Management of Hypertension
The optimal approach to manage hypertension includes both lifestyle modifications and pharmacological therapy, with a target blood pressure of <140/90 mmHg for most patients and <130/80 mmHg for high-risk patients with diabetes, renal impairment, or established cardiovascular disease. 1, 2
Blood Pressure Assessment and Targets
Blood Pressure Measurement
- Measure BP following standardized techniques using properly calibrated devices
- Record at least two readings per visit
- Consider out-of-office measurements (home or ambulatory monitoring) to detect white coat or masked hypertension 1
- When using ambulatory readings, mean daytime pressures are approximately 10/5 mmHg lower than office readings 1
Blood Pressure Targets
- For most patients: ≤140/90 mmHg 1
- For high-risk patients (diabetes, renal impairment, established cardiovascular disease): ≤130/80 mmHg 1
- For adults ≥85 years: a more lenient target (<140/90 mmHg) may be appropriate 2
Lifestyle Modifications
Lifestyle modifications are the cornerstone of hypertension management and should be implemented for all patients:
- Aim for BMI 20-25 kg/m²
- Target waist circumference <94 cm in men and <80 cm in women
- Each 1 kg of weight loss can reduce systolic BP by approximately 1 mmHg
- Follow DASH diet (rich in fruits, vegetables, low-fat dairy)
- Reduce sodium intake (<2,300 mg/day)
- Increase potassium intake (3,500-5,000 mg/day)
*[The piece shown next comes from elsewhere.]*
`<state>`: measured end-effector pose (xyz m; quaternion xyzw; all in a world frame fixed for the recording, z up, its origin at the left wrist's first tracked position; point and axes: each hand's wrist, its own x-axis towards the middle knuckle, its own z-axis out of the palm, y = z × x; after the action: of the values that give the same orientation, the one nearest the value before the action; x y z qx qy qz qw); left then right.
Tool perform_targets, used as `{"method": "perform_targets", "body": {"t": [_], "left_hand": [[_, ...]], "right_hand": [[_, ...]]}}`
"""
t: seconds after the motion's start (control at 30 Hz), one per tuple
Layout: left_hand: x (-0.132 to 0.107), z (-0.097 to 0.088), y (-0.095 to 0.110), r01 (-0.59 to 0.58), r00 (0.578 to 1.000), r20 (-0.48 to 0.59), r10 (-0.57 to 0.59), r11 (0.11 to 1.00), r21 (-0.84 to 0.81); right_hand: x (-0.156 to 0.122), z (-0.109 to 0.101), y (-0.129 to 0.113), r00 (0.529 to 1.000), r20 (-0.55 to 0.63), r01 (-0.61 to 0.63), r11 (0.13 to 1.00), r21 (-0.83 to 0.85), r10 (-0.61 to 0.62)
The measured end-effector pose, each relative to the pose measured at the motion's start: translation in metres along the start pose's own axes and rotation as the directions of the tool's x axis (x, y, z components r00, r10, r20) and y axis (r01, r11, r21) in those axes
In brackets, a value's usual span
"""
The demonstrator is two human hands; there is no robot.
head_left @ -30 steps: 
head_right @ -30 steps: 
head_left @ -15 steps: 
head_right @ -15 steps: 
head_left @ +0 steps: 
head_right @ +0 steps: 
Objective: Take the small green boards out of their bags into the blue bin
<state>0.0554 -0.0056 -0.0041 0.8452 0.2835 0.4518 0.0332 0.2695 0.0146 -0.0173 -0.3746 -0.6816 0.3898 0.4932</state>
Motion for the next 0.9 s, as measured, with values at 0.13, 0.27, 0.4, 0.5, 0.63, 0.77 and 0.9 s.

- Reduce saturated and total fat intake
- 150-300 minutes/week of moderate-intensity aerobic exercise
- Include resistance training 2-3 sessions per week
- Consider isometric exercises like hand-grip training
- Men: ≤21 units per week with alcohol-free days
- Women: ≤14 units per week with alcohol-free days
- Complete cessation is strongly recommended
Stress management 2
- Consider cognitive behavioral techniques for stress reduction
Pharmacological Therapy
When to Initiate Drug Therapy
- Systolic BP ≥160 mmHg or diastolic BP ≥100 mmHg despite lifestyle measures 1
- Systolic BP 140-159 mmHg or diastolic BP 90-99 mmHg with target organ damage, established cardiovascular disease, diabetes, or 10-year cardiovascular risk ≥20% 1
First-Line Medications
The following classes have demonstrated cardiovascular event reduction in patients with hypertension:
- Angiotensin-converting enzyme (ACE) inhibitors (e.g., lisinopril) 1, 3
- Angiotensin receptor blockers (ARBs) 1
- Calcium channel blockers (CCBs) (e.g., amlodipine) 1, 4
- Thiazide or thiazide-like diuretics 1
Special Considerations
- For patients with albuminuria (UACR ≥30 mg/g): ACE inhibitors or ARBs as first-line therapy 1
- For patients with established coronary artery disease: ACE inhibitors or ARBs as first-line therapy 1
- For resistant hypertension: consider adding spironolactone, eplerenone, or amiloride 2
- Avoid combinations of ACE inhibitors with ARBs 1
Monitoring and Follow-up
- Monthly follow-up until target BP is achieved 2
- Home BP monitoring to identify patterns and assess treatment effectiveness 1, 2
- Monitor for medication adherence, which affects 10-80% of hypertensive patients 2
- Check renal function and potassium within 1-2 weeks of initiating ACE inhibitors or ARBs 2
- BP-lowering treatment should be maintained lifelong if well tolerated 2
Common Pitfalls to Avoid
Inadequate BP measurement
- Ensure proper technique, cuff size, and patient positioning
- Consider white coat or masked hypertension with out-of-office measurements
Medication non-adherence
- Simplify regimens when possible (once-daily dosing, combination pills)
- Educate patients about the importance of consistent medication use
Overlooking secondary causes
- Consider screening for primary aldosteronism in difficult-to-control or resistant hypertension 1
Ignoring drug interactions
- Be cautious with NSAIDs, which can raise BP
- Monitor potassium levels when using potassium supplements with ACE inhibitors/ARBs
Neglecting orthostatic hypotension
- Measure standing BP in elderly patients
- Note that asymptomatic orthostatic hypotension should not be a reason to withdraw treatment 1
By implementing this comprehensive approach to hypertension management, focusing on both lifestyle modifications and appropriate pharmacological therapy, cardiovascular morbidity and mortality can be significantly reduced.